Your job is to copy the data that follows exactly, every line included.

DATA BELOW section start

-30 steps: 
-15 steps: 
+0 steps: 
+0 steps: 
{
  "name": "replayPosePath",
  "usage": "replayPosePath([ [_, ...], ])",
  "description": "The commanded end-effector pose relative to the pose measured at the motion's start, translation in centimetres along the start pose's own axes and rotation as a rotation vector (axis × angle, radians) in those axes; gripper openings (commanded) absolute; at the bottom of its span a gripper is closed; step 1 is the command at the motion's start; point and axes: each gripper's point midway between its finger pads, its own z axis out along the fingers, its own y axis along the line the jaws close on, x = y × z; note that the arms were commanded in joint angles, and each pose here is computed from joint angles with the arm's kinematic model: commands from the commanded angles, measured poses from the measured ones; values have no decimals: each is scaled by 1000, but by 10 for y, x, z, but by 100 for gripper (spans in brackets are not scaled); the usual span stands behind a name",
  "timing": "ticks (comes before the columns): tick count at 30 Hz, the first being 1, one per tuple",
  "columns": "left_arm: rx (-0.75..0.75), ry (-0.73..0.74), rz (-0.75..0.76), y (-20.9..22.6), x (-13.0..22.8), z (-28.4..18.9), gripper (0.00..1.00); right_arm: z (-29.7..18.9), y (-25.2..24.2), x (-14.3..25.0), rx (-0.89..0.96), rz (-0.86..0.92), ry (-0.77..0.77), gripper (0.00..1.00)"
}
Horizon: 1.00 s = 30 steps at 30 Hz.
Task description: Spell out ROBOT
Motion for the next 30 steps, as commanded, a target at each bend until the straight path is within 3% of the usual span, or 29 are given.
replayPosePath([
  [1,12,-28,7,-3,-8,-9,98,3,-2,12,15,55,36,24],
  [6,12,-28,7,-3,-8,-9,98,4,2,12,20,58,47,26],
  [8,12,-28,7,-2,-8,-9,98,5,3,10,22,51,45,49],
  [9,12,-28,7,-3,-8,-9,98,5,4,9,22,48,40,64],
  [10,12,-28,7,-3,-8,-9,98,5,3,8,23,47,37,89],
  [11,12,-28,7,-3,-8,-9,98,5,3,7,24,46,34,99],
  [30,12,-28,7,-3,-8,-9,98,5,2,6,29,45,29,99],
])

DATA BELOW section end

- ANSWER TO THE PROBLEM -
-30 steps: 
-15 steps: 
+0 steps: 
+0 steps: 
{
  "name": "replayPosePath",
  "usage": "replayPosePath([ [_, ...], ])",
  "description": "The commanded end-effector pose relative to the pose measured at the motion's start, translation in centimetres along the start pose's own axes and rotation as a rotation vector (axis × angle, radians) in those axes; gripper openings (commanded) absolute; at the bottom of its span a gripper is closed; step 1 is the command at the motion's start; point and axes: each gripper's point midway between its finger pads, its own z axis out along the fingers, its own y axis along the line the jaws close on, x = y × z; note that the arms were commanded in joint angles, and each pose here is computed from joint angles with the arm's kinematic model: commands from the commanded angles, measured poses from the measured ones; values have no decimals: each is scaled by 1000, but by 10 for y, x, z, but by 100 for gripper (spans in brackets are not scaled); the usual span stands behind a name",
  "timing": "ticks (comes before the columns): tick count at 30 Hz, the first being 1, one per tuple",
  "columns": "left_arm: rx (-0.75..0.75), ry (-0.73..0.74), rz (-0.75..0.76), y (-20.9..22.6), x (-13.0..22.8), z (-28.4..18.9), gripper (0.00..1.00); right_arm: z (-29.7..18.9), y (-25.2..24.2), x (-14.3..25.0), rx (-0.89..0.96), rz (-0.86..0.92), ry (-0.77..0.77), gripper (0.00..1.00)"
}
Horizon: 1.00 s = 30 steps at 30 Hz.
Task description: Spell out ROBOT
Motion for the next 30 steps, as commanded, a target at each bend until the straight path is within 3% of the usual span, or 29 are given.
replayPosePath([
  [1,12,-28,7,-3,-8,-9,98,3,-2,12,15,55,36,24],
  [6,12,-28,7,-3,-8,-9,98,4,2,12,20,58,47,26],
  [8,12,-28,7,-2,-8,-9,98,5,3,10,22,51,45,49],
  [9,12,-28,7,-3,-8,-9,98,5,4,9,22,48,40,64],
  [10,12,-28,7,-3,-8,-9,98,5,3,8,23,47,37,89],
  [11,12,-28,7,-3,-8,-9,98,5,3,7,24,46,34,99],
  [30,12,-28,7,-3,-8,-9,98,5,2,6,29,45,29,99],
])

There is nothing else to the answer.